▸ **Brief**:
With the pictures excluded, reproduce all of the data exactly.

▸ **Data section**:
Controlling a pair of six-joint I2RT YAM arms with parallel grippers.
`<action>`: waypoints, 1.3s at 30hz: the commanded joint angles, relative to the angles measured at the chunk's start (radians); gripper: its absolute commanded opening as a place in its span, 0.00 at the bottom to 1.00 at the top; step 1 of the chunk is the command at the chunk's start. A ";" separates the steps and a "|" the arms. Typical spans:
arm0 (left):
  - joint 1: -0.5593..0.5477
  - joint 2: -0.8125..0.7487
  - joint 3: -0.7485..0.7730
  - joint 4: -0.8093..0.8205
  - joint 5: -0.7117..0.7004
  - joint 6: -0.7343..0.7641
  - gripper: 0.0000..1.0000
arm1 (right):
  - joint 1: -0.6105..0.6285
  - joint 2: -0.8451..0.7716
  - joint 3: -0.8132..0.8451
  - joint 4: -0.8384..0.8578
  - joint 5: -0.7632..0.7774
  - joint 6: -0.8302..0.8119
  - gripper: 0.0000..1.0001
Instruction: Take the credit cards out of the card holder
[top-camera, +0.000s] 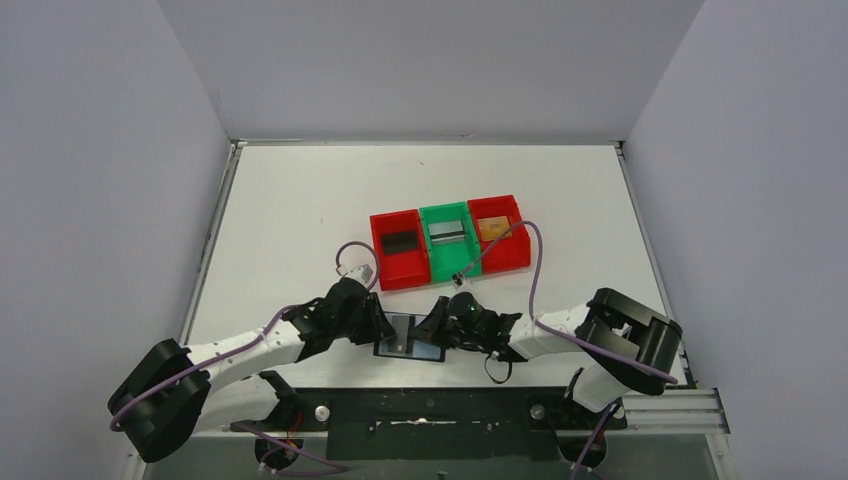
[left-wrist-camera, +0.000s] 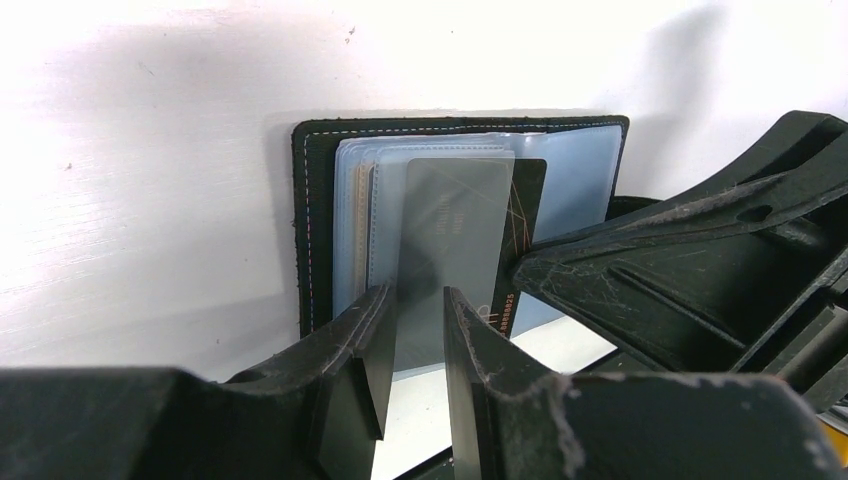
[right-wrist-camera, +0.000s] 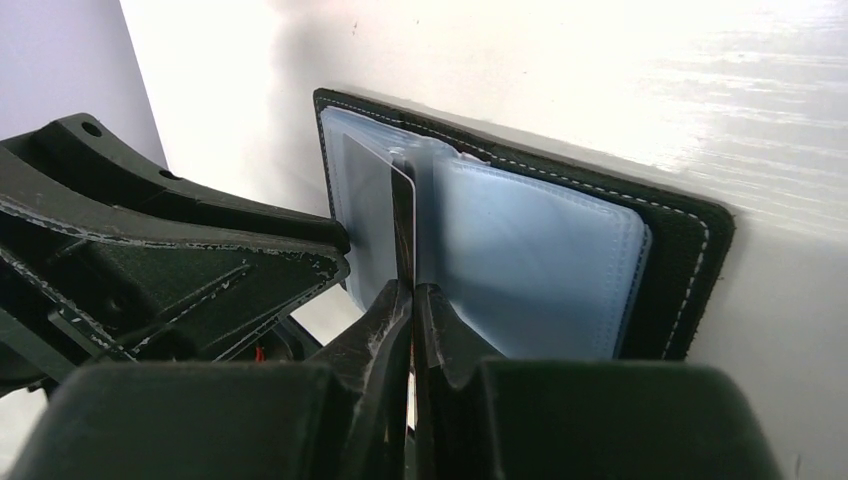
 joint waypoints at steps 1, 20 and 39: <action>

▸ **Reply to the exercise**:
Controlling a pair of six-joint I2RT YAM arms with parallel grippers.
`<action>`: waypoints, 1.3s at 30hz: the commanded joint angles, relative to the angles measured at the chunk's start (radians); gripper: its absolute commanded opening as a place in its span, 0.00 at the bottom to 1.00 at the top; step 1 of the chunk is the command at the chunk's start. A ";" separates the steps and a "|" the arms. Typical spans:
arm0 (left):
  - joint 1: -0.5593..0.5477
  - joint 2: -0.8125..0.7487
  - joint 3: -0.7485..0.7730
  - joint 4: -0.8093..0.8205
  - joint 5: -0.7117..0.7004
  - joint 6: -0.7343..0.7641
  - gripper: 0.0000..1.0000
arm1 (right):
  - joint 1: -0.6105..0.6285
  - joint 2: -0.8451..0.7716
  - joint 3: -0.8132..0.8451
  - joint 4: -0.8384..0.8578
  - joint 5: -0.7632..0.7774
  - joint 6: -0.8302..0.8119
  - gripper: 0.0000..1.0001
Instruction: Take the credit cards out of the card holder
[top-camera, +0.000s] 
[left-wrist-camera, +0.000s] 
[right-wrist-camera, +0.000s] 
 joint waypoints at steps 1, 20 and 39: <action>

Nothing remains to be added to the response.